Top of ENTRIES SUPPLIED
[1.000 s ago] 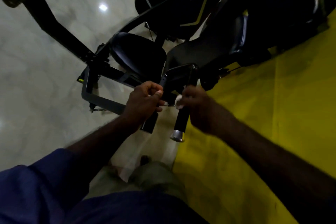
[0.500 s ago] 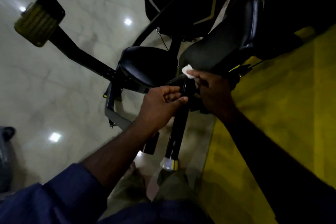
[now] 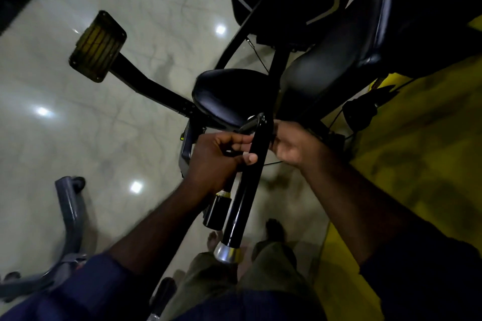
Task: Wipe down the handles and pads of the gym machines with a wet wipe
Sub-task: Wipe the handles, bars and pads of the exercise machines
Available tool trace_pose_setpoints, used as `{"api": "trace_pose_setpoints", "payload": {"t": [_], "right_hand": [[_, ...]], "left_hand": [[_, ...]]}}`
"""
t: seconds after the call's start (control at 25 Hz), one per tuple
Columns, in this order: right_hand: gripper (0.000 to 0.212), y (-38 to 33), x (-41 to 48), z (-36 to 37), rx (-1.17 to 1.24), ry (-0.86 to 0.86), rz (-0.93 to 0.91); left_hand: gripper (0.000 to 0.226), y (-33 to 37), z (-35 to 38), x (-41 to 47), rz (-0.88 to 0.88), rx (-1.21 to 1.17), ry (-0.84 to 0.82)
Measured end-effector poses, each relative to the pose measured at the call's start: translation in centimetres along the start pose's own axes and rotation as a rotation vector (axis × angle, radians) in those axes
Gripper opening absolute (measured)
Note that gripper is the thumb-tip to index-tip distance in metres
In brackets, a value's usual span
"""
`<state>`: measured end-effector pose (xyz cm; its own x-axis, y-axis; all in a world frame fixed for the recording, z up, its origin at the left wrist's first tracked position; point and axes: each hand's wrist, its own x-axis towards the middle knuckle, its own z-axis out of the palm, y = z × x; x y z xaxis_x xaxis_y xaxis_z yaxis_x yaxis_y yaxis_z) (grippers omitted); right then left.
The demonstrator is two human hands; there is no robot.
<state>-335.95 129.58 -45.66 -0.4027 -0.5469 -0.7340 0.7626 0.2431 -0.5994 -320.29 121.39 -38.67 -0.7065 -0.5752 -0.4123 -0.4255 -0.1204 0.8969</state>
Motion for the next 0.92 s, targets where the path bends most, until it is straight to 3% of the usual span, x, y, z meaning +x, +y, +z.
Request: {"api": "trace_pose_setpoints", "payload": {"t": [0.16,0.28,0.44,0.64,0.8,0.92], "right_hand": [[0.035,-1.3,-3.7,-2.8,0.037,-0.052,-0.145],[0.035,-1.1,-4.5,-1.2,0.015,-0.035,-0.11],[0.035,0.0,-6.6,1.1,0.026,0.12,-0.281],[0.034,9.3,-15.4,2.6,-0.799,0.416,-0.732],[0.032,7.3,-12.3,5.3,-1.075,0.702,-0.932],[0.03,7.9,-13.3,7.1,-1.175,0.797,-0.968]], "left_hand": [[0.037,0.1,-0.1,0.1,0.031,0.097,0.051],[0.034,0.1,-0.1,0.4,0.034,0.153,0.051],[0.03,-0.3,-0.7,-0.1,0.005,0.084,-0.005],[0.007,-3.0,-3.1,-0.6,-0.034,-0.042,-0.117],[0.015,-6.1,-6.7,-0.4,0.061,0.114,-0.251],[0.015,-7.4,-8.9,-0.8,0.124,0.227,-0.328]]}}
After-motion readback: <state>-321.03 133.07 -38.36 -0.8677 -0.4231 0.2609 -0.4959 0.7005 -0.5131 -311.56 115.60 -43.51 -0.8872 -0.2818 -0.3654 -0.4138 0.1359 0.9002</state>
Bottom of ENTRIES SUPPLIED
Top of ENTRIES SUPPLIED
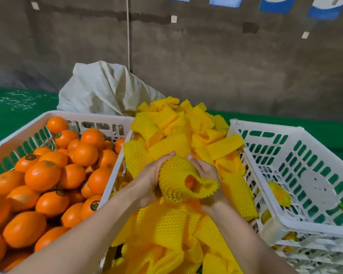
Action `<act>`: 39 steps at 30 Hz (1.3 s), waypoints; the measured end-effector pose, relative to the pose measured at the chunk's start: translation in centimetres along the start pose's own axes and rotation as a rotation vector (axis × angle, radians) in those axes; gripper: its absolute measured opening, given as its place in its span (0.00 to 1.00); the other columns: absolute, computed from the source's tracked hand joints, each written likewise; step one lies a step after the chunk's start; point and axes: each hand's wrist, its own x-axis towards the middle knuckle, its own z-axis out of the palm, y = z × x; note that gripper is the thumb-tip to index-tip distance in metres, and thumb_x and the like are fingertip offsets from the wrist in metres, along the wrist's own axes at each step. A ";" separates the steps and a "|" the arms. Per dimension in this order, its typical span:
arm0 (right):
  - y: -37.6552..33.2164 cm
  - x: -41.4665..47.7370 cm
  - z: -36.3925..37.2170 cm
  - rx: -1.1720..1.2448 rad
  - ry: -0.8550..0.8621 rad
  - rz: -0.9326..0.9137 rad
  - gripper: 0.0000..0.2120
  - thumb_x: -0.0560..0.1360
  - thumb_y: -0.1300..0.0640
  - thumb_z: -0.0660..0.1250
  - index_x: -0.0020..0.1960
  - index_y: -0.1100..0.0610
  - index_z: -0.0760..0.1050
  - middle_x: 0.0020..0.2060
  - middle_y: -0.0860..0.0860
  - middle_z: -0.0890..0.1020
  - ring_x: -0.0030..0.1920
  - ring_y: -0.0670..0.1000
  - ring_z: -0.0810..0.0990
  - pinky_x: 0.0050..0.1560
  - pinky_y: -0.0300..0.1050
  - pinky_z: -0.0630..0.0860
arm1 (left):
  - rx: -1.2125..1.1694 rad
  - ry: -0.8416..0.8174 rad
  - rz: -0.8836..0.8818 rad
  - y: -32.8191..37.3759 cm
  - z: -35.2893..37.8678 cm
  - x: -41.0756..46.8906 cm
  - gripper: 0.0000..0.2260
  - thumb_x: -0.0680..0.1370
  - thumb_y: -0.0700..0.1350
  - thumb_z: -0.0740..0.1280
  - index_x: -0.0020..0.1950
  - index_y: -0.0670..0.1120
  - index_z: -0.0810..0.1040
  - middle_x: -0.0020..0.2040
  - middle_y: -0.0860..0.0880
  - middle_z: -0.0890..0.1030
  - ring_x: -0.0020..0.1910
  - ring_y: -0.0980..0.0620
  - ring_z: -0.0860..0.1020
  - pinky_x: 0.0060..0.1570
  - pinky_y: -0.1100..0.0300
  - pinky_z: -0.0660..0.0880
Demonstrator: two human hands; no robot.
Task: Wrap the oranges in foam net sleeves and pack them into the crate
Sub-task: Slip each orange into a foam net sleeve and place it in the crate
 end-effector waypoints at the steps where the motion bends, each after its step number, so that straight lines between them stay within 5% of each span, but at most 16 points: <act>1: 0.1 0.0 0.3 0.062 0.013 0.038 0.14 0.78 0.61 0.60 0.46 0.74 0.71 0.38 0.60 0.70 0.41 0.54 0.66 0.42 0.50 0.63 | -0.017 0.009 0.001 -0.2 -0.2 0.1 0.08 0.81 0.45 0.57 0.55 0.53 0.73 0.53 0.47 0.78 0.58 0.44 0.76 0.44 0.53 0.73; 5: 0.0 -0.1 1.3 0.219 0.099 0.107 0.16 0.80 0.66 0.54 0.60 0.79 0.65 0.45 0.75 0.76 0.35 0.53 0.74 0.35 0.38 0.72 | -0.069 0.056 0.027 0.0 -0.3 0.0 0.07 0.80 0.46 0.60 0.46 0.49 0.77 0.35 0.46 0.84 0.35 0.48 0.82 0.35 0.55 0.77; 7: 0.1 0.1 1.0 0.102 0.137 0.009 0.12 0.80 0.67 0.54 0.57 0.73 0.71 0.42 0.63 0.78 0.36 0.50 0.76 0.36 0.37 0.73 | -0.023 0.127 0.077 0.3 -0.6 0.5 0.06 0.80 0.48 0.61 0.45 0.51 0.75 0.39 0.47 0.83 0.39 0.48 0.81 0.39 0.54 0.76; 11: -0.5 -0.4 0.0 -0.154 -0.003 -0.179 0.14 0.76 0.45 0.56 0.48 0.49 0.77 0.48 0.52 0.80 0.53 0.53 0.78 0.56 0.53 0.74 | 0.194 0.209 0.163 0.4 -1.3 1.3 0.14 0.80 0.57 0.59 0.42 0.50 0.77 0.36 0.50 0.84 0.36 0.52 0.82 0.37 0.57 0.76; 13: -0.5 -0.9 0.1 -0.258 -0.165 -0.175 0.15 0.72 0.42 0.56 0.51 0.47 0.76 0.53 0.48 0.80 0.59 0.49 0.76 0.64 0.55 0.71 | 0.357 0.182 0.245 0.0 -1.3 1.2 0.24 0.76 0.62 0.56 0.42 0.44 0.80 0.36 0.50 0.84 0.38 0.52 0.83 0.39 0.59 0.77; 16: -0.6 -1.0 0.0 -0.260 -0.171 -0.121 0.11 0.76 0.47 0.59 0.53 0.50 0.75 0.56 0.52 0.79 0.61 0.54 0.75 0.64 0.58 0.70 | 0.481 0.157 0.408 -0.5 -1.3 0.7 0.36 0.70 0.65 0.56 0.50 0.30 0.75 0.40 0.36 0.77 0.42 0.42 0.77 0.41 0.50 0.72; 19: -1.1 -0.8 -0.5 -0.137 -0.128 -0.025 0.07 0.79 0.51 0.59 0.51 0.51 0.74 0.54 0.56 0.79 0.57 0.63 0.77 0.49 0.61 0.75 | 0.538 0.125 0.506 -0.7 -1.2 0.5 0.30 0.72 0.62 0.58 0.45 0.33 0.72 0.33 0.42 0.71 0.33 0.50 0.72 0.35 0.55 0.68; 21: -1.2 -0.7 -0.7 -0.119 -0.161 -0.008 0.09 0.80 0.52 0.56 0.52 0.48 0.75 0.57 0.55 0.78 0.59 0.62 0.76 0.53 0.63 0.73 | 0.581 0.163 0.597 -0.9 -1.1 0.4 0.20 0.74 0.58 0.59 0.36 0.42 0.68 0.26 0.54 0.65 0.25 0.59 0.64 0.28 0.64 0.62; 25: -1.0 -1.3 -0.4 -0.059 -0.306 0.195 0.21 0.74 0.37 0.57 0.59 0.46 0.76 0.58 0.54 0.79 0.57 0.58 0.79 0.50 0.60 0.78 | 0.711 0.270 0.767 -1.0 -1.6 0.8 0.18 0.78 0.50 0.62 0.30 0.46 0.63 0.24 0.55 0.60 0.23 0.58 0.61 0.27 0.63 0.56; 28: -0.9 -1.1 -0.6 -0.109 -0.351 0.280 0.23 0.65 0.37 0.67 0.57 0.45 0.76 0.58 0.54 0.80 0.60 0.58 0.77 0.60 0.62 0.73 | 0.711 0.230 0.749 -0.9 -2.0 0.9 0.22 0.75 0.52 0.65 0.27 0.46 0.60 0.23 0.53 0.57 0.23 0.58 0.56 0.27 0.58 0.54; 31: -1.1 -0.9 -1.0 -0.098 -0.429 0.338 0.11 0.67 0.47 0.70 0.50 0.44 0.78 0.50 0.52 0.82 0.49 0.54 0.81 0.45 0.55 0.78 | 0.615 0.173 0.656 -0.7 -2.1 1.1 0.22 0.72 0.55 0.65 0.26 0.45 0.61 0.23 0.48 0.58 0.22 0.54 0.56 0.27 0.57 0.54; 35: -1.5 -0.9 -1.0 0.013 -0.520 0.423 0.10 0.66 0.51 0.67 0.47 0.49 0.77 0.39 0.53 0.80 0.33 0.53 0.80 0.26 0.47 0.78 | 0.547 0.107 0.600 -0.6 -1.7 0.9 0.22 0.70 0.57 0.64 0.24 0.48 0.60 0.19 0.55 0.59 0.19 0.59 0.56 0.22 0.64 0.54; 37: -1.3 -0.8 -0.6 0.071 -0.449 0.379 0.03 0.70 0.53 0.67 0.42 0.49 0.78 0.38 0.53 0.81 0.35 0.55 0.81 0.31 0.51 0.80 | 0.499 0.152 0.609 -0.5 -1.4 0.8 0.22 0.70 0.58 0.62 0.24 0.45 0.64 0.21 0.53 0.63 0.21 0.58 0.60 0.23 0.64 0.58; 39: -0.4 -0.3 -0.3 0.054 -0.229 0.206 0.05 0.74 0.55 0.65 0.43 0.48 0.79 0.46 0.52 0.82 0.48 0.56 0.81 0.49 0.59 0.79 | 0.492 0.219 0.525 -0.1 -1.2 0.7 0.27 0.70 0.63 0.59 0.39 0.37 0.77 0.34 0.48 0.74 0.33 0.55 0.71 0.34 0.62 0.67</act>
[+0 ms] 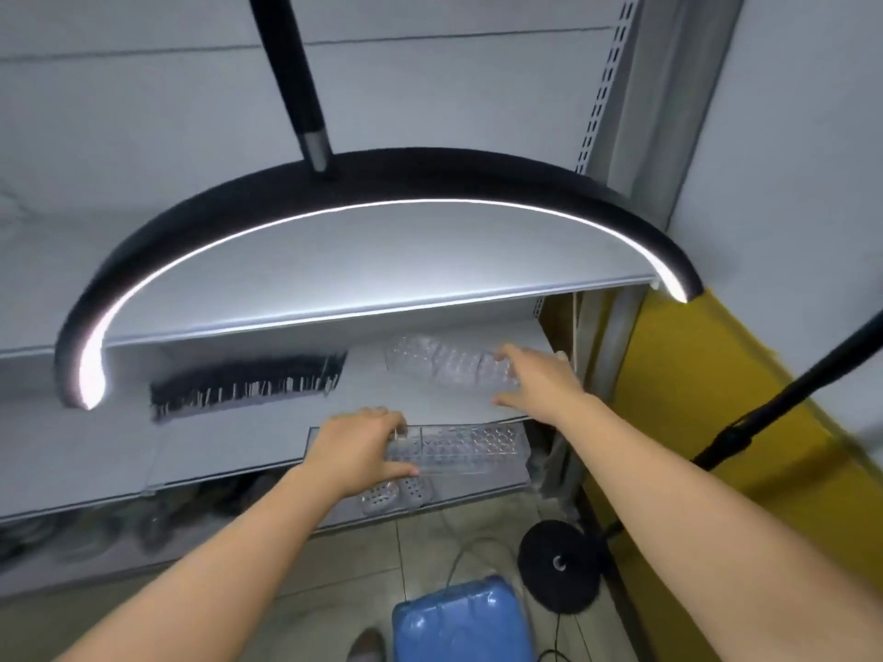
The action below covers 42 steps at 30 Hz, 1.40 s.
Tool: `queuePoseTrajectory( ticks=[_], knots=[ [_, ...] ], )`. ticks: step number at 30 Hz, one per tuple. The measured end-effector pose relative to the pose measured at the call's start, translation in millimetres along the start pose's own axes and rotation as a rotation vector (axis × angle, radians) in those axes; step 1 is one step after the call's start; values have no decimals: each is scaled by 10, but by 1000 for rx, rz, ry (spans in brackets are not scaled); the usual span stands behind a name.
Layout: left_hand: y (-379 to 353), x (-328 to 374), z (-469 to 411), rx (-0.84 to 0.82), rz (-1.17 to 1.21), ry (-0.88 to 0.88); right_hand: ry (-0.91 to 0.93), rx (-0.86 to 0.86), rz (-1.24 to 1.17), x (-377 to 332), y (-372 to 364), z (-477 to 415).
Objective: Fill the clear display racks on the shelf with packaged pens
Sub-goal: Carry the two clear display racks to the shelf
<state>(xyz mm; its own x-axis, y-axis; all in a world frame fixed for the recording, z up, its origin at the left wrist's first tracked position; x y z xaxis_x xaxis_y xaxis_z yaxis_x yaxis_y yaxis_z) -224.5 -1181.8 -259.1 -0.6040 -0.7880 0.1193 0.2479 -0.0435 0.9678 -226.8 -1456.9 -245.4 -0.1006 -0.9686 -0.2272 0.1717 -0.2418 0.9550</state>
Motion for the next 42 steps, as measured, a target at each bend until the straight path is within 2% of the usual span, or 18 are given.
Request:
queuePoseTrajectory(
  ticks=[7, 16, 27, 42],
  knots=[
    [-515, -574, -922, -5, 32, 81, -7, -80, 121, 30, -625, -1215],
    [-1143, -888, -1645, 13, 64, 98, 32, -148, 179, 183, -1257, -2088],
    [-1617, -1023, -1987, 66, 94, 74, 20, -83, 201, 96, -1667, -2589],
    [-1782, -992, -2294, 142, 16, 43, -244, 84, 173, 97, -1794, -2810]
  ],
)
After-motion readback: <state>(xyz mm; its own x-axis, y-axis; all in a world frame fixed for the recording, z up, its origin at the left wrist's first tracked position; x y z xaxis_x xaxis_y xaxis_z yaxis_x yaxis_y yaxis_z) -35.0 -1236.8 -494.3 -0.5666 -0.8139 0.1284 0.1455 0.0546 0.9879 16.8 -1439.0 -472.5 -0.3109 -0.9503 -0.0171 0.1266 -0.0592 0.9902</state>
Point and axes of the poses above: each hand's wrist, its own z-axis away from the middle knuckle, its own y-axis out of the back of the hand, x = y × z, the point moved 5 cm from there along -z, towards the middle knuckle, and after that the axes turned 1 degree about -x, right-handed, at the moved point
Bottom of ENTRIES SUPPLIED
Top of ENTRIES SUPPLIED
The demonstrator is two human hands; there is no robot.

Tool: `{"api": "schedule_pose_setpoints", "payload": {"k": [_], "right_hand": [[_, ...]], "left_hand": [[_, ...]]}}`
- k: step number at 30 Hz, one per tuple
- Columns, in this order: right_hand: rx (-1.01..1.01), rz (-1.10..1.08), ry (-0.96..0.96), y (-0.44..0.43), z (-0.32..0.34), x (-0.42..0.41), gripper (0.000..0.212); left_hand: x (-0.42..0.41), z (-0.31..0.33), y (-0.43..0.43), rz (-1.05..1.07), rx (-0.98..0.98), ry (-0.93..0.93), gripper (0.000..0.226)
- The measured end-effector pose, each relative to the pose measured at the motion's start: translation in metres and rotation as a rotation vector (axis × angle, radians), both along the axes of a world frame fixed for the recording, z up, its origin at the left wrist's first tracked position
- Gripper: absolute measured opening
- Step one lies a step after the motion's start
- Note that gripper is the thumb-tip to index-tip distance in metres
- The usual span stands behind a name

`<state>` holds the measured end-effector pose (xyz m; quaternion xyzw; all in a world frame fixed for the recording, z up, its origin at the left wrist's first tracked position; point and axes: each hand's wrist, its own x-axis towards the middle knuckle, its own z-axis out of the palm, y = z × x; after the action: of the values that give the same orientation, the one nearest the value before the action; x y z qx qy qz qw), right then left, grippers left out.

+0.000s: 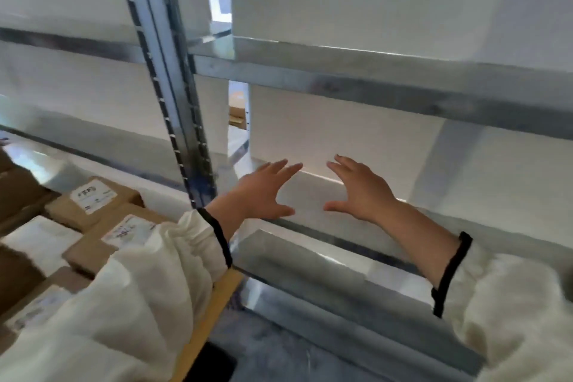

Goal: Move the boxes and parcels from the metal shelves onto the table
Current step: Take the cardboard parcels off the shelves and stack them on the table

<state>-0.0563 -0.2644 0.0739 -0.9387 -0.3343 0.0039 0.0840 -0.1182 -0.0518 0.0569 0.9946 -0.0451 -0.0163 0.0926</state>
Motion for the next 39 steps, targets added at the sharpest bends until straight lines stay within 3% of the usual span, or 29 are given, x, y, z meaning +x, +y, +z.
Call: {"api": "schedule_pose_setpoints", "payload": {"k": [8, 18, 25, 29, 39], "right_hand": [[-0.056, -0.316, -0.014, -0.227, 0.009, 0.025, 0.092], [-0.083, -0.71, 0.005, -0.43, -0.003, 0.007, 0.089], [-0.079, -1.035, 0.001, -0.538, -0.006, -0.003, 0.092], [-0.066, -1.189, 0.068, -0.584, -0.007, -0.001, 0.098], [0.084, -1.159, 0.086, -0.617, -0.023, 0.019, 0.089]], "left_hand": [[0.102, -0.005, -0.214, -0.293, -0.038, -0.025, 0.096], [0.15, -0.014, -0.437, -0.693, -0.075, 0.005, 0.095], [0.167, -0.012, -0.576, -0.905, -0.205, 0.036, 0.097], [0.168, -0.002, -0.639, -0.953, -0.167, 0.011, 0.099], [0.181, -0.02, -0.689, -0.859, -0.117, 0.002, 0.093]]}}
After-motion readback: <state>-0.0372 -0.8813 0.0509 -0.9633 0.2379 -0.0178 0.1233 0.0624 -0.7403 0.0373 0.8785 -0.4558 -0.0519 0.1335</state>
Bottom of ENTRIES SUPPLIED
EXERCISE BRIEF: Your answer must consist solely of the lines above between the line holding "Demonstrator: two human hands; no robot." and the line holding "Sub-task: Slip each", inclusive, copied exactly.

YOUR SOLUTION:
Demonstrator: two human hands; no robot.
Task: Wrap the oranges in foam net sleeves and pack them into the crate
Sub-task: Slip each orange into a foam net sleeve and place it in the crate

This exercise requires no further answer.